Durante sua pausa, Abel Ferreira priorizou a desconexão do futebol e aproveitou suas férias em Portugal, onde esteve com a família. Sua última aparição pública ocorreu em um evento beneficente em Lousada, onde interagiu com jovens alunos sobre sua carreira e a profissão no futebol.
Os dirigentes do Palmeiras consideraram que a presença do treinador não era essencial na fase inicial da intertemporada, dado o forte histórico de jogos enfrentados pela equipe antes da pausa. A carga de quase 20 partidas em dois meses antes da Copa do Mundo exigiu intenso empenho físico e tático dos jogadores.
O Palmeiras, após esse esforço, ocupa atualmente a liderança do Campeonato Brasileiro com uma margem confortável e avançou às oitavas de final da Copa do Brasil e da Conmebol Libertadores. Além disso, a conquista do Campeonato Paulista em março deste ano acrescenta pressão e expectativa para manter o alto nível de desempenho.

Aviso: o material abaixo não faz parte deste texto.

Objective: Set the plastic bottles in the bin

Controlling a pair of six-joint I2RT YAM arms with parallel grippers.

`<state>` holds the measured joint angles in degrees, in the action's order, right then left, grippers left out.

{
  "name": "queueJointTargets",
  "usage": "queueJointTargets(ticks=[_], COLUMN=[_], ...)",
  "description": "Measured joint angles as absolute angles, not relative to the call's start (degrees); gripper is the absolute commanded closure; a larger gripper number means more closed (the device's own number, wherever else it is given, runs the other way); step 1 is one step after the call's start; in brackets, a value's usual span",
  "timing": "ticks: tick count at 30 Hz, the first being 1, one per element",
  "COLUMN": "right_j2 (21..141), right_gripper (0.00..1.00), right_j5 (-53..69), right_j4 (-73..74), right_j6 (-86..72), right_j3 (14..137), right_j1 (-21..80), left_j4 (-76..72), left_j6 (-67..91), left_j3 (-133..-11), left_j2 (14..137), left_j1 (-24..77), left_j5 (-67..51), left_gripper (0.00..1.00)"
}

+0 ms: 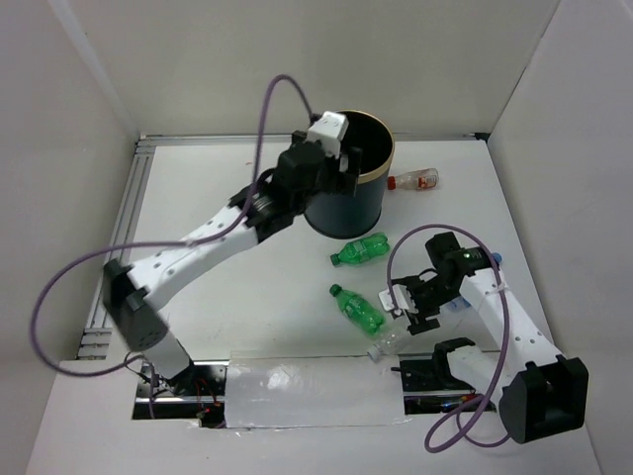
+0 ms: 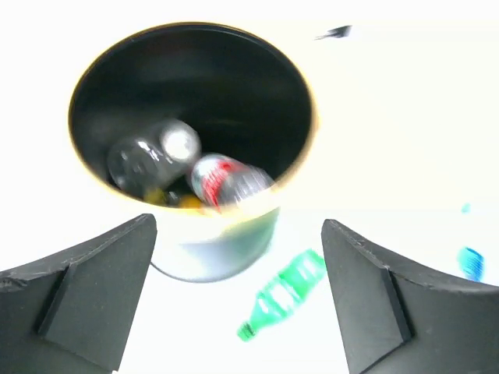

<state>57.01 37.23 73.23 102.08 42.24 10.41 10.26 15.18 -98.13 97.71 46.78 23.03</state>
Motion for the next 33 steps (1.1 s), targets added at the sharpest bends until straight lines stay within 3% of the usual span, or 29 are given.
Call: queueJointTargets(ticks=[7, 14, 30, 33], right_j2=[58.4, 66.5, 82.7, 84.3], right_gripper=[0.2, 0.2, 0.11, 0.24], right_j5=[33.8, 30.3, 22.6, 22.4], right_j4=[72.5, 71.7, 68.9, 68.1], right_j6=[100.6, 97.8, 83.4, 80.9], right_j3=[41.0, 40.8, 44.9, 45.1], right_j1=[14.8, 20.1, 33.6, 35.0], left_j4=[7.8, 12.7, 15.0, 15.2], left_j6=[27.6, 42.2, 51.5, 51.8], left_j3=[-70.7, -51.0, -47.9, -47.4], left_j2=[70.3, 64.4, 58.2, 58.2], left_j1=[48.9, 49.8, 53.0, 53.8], left_j5=[22.2, 20.1, 19.9, 19.9], left_gripper=[0.01, 0.01, 0.02, 0.02])
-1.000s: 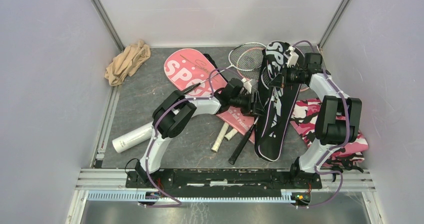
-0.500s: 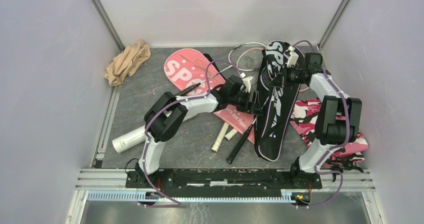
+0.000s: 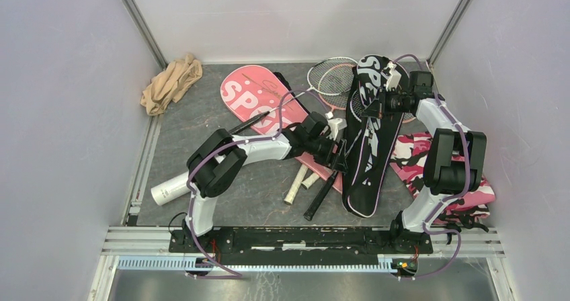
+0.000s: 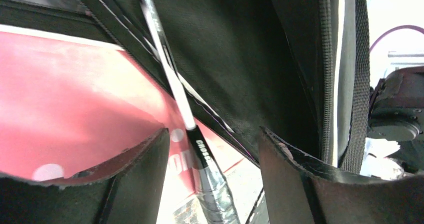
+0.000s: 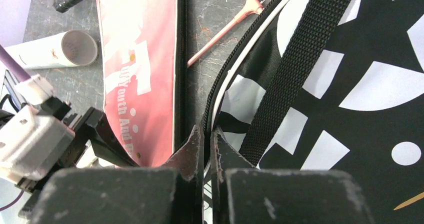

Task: Pack up the badminton gear
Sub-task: Place the racket in the racket bag.

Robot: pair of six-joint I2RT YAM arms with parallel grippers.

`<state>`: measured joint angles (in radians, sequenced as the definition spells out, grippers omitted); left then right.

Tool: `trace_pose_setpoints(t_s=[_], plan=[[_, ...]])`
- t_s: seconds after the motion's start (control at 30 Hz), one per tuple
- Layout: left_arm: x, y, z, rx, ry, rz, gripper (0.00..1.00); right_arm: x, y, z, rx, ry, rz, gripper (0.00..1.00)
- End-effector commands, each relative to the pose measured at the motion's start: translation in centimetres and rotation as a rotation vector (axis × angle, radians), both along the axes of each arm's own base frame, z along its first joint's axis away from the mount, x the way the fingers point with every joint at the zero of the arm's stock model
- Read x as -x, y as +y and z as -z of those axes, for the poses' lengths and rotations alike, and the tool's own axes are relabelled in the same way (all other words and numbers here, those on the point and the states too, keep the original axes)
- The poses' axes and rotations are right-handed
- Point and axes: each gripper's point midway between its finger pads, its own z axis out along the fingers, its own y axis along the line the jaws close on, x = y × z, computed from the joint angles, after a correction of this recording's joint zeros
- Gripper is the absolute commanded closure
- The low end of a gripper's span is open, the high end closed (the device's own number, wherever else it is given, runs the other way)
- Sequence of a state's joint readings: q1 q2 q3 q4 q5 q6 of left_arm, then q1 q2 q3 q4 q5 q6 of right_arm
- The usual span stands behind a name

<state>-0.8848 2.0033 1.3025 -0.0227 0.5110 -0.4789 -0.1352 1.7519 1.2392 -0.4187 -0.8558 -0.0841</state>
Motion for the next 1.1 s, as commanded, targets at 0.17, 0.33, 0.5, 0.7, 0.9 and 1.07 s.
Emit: trace_pose_setpoints(t_s=[0.17, 0.33, 0.5, 0.7, 0.9, 1.07], plan=[[3.3, 1.1, 1.9, -0.102, -0.026, 0.091, 0.34, -0.3, 0.0, -1.5, 0.001, -0.062, -0.023, 1.00], [4.1, 0.6, 2.6, -0.118, -0.015, 0.099, 0.44, 0.1, 0.0, -1.4, 0.002, -0.061, -0.026, 1.00], [3.8, 0.2, 2.2, -0.108, -0.008, 0.085, 0.61, 0.4, 0.1, -1.3, 0.003, -0.060, -0.031, 1.00], [3.5, -0.4, 0.7, -0.074, -0.016, 0.086, 0.74, 0.6, 0.0, -1.4, 0.007, -0.065, -0.034, 1.00], [3.2, -1.2, -0.9, -0.033, 0.018, 0.077, 0.91, 1.2, 0.1, -1.0, 0.010, -0.059, -0.040, 1.00], [2.6, -2.2, -2.5, 0.004, 0.078, 0.041, 0.98, 1.7, 0.1, -0.5, 0.012, -0.046, -0.041, 1.00]])
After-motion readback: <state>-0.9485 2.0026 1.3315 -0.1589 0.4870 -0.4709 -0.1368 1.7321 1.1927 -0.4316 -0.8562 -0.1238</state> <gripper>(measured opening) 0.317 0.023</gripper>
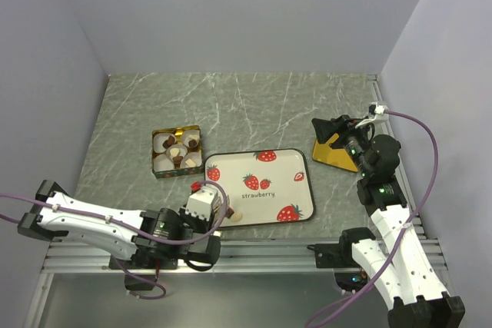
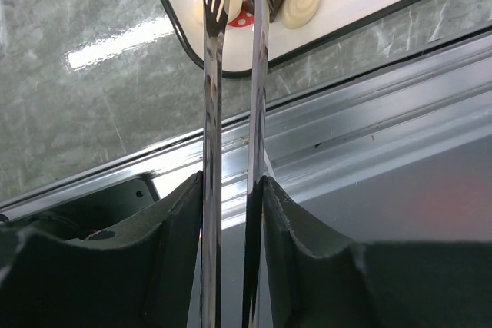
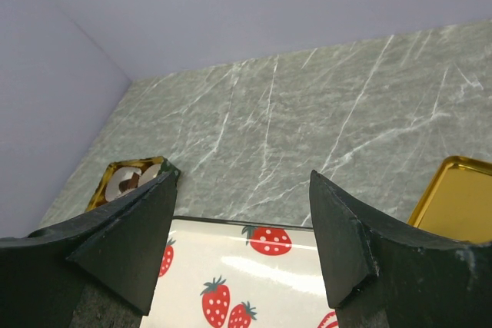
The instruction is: Pack the chocolate
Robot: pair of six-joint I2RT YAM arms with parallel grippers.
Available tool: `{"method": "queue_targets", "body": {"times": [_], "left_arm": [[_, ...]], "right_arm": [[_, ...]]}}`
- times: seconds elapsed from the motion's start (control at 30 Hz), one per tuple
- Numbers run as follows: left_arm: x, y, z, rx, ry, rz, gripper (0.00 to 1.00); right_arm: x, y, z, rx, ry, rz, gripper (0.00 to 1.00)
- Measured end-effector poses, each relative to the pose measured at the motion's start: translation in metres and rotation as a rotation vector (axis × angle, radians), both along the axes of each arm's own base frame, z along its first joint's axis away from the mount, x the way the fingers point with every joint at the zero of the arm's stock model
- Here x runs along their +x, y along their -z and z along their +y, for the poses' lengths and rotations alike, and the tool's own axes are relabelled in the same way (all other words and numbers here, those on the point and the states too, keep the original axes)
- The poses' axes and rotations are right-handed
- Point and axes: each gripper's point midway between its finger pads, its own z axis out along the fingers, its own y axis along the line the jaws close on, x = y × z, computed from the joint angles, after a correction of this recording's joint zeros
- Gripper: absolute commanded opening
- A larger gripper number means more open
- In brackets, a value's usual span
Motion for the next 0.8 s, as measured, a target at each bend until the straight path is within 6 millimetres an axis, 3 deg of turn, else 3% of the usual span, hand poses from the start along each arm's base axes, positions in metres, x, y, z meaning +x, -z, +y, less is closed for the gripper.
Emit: {"method": "queue_targets", "body": {"times": [0.8], "left_arm": [[-0.0062, 0.0019, -0.0059, 0.088, 0.098, -0.019, 0.41]], "right_arm": [[-0.0003, 0.0002, 0.0008, 0.0, -0.003, 0.001, 0.76]]}}
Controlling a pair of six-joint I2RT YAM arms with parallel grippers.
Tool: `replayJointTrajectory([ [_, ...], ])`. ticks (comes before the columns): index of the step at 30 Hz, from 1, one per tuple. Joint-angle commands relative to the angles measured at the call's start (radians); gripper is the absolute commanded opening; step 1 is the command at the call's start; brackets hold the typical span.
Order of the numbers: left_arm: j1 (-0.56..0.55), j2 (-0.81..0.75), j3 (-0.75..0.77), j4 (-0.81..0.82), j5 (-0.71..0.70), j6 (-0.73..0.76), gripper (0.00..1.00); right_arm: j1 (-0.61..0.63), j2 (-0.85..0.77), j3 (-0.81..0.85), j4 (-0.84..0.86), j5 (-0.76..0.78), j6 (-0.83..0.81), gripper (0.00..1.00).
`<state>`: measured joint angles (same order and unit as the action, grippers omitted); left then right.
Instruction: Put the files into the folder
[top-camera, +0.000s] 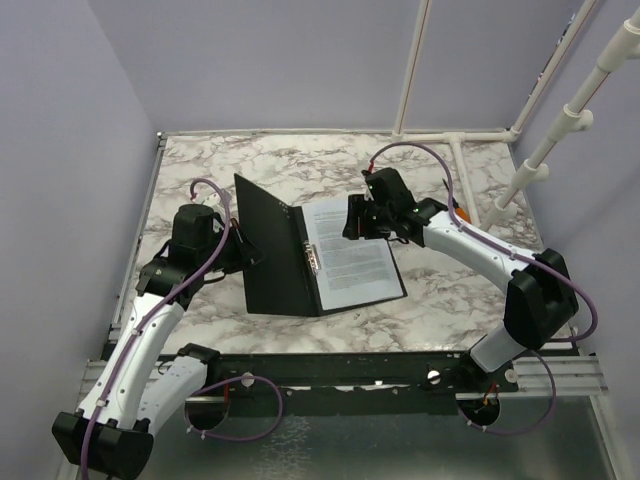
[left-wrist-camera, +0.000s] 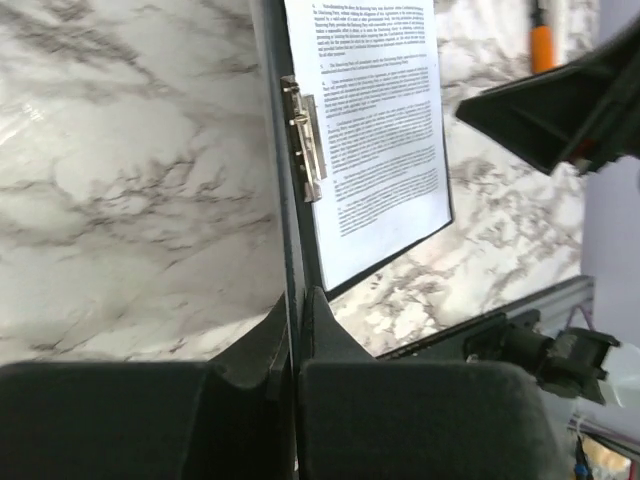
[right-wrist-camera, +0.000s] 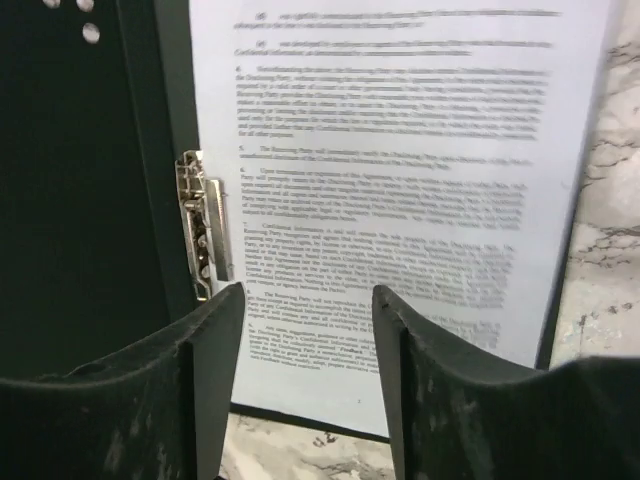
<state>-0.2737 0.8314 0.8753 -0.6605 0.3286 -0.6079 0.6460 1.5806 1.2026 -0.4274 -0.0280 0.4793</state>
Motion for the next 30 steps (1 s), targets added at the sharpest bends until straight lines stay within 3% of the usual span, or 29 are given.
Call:
replayJointTrajectory([
  [1,0.008,0.009,0.063,-0.073,-0.094,0.089,0.00,-0.007,-0.001,-0.005,0.005,0.060,-0.017,0.64],
  [12,0.008,0.076,0.186,-0.237,-0.191,0.211,0.00,-0.043,-0.003,-0.113,0.016,0.116,-0.030,0.88],
  [30,0.008,0.161,0.262,-0.293,-0.224,0.244,0.00,-0.054,0.084,-0.262,0.169,-0.053,0.037,0.91],
])
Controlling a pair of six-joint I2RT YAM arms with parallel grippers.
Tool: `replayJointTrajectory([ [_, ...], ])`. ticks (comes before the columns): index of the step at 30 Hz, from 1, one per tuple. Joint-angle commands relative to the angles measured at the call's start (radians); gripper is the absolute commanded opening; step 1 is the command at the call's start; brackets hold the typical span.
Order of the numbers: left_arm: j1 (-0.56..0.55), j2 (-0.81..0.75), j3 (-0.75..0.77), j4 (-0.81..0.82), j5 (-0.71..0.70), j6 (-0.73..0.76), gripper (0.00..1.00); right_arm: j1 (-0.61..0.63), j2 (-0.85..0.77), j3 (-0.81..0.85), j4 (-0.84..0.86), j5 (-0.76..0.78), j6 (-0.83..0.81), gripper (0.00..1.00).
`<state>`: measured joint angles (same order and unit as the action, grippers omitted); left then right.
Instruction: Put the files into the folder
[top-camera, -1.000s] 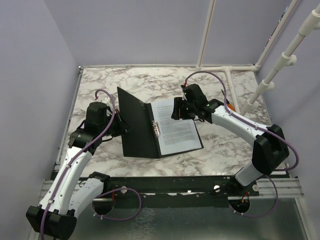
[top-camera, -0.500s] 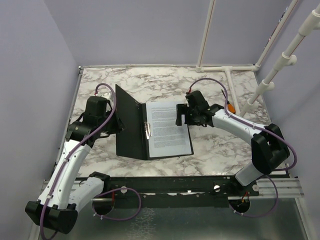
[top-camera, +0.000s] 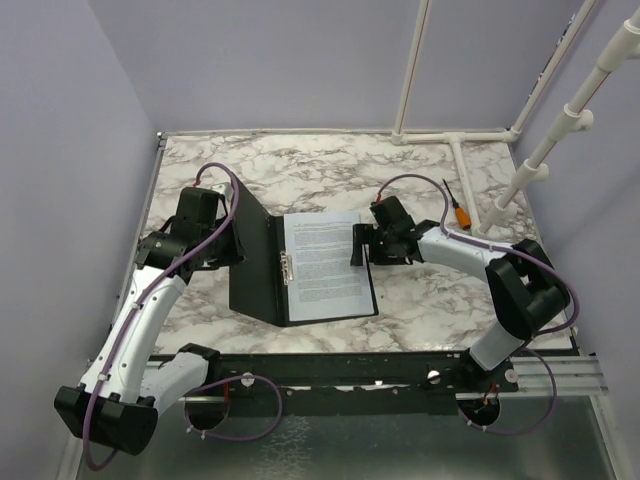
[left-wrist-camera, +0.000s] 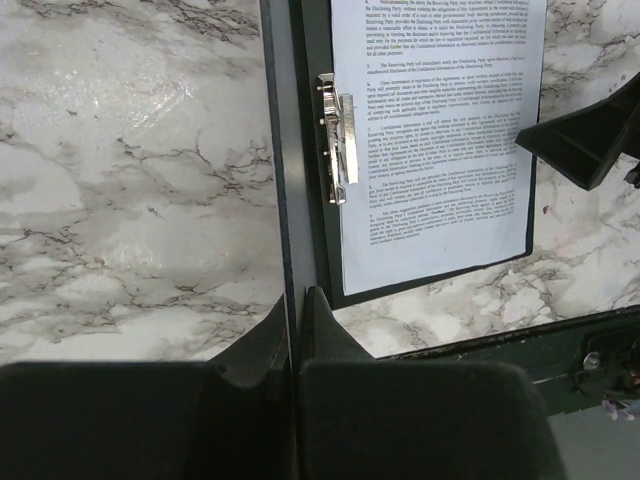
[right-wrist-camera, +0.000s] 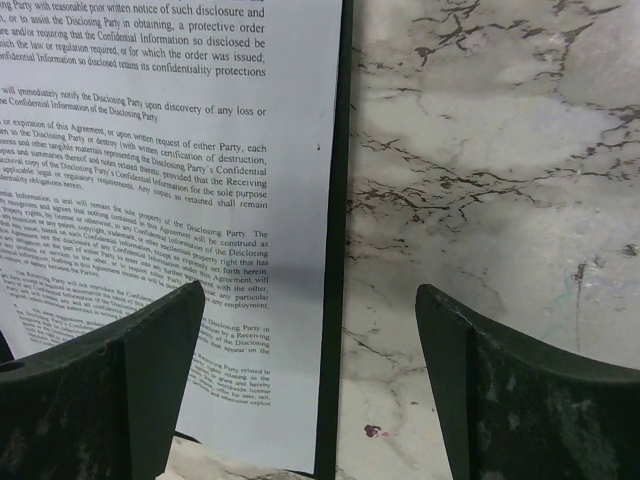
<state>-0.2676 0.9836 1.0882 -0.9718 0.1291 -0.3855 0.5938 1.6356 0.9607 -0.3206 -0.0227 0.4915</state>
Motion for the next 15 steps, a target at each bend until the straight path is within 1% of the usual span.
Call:
replayJointTrajectory([
  [1,0.002,0.014,0.053,0.018,-0.027,0.022,0.01,-0.002,0.035,-0.024,0.068,-0.065,0.029,0.91],
  [7,0.002,0.046,0.074,0.034,-0.011,0.019,0.13,-0.003,0.067,-0.043,0.112,-0.131,0.043,0.91],
  [12,0.002,0.064,0.081,0.064,0.035,0.011,0.33,-0.003,0.078,-0.057,0.132,-0.156,0.050,0.91],
  [15,0.002,0.073,0.087,0.085,0.062,0.001,0.40,-0.003,0.075,-0.064,0.139,-0.169,0.052,0.91],
])
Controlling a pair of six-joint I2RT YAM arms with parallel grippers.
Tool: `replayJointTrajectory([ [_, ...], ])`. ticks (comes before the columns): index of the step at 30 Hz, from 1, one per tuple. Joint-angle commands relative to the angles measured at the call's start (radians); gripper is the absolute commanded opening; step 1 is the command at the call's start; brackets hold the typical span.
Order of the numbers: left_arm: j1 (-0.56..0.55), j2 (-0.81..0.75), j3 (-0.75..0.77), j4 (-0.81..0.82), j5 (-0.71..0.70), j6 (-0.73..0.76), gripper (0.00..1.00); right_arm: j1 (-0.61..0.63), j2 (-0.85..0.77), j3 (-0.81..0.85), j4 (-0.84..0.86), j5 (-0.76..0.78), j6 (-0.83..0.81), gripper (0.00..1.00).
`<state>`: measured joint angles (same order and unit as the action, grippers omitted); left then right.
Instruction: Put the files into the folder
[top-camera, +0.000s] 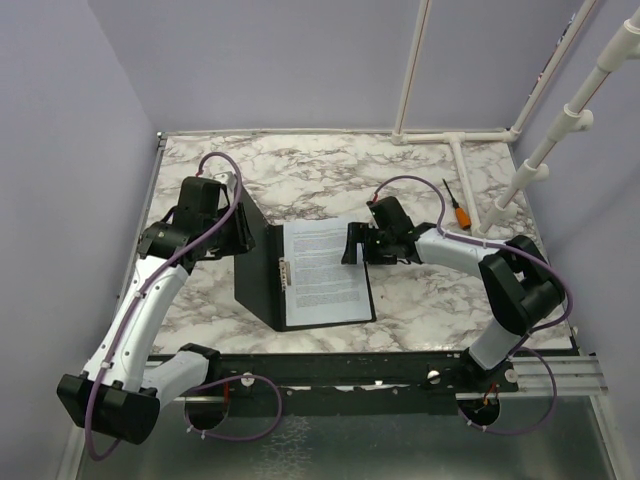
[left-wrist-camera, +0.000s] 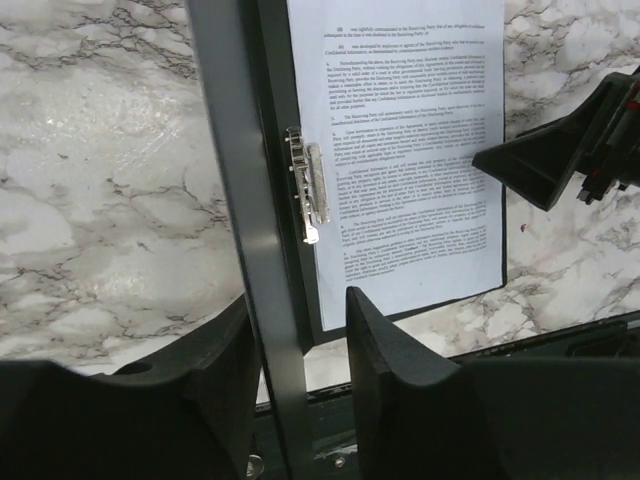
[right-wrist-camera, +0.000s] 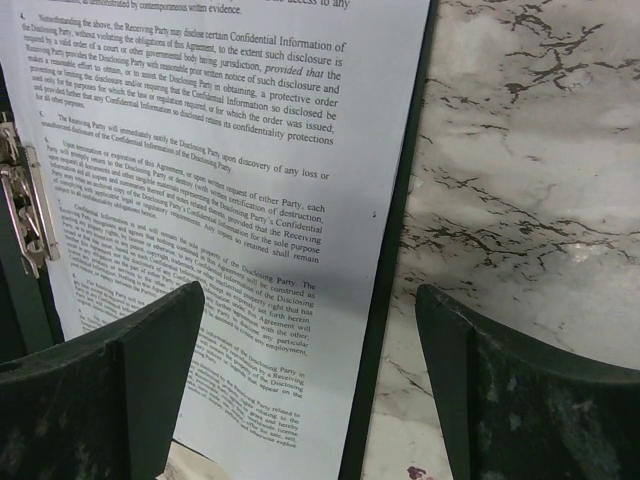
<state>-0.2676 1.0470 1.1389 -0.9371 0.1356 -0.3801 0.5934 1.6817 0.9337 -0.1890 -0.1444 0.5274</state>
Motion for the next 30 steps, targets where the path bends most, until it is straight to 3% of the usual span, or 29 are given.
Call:
replayJointTrajectory([
  [1,0.002,0.012,0.037,0.058,0.068,-0.007,0.42,-0.003,0.027,-0.040,0.011,-0.054,0.018,0.91],
  [6,0.002,0.024,0.030,0.126,0.145,-0.031,0.52,-0.002,0.019,-0.059,0.036,-0.093,0.035,0.91],
  [11,0.002,0.004,-0.005,0.238,0.251,-0.074,0.70,-0.002,0.013,-0.085,0.079,-0.139,0.059,0.91],
  [20,0.001,-0.006,-0.116,0.468,0.418,-0.222,0.76,-0.003,0.001,-0.118,0.135,-0.215,0.086,0.92],
  [30,-0.007,-0.003,-0.251,0.692,0.467,-0.367,0.79,-0.002,-0.165,-0.104,0.003,-0.045,0.047,0.92],
])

A equipe ainda não contará com os sete jogadores convocados para a Copa do Mundo durante este período de preparação, assim como Giay, que também teve férias estendidas. Por outro lado, Marlon Freitas foi liberado por questões pessoais, impactando a gestão de elenco neste início de pré-temporada.
A intertemporada, considerada rara para Abel e sua equipe, proporciona um tempo fundamental para o aprimoramento físico e técnico dos atletas. O próximo desafio será em 23 de julho, diante do Coritiba, no Estádio Couto Pereira.
O planejamento é que Abel Ferreira esteja de volta nos próximos dias, visando recarregar suas energias para enfrentar um segundo semestre desafiador. A expectativa é alta, especialmente pela luta por títulos que escaparam na temporada anterior, o que exige uma resposta assertiva da equipe se quiser garantir a continuidade do sucesso.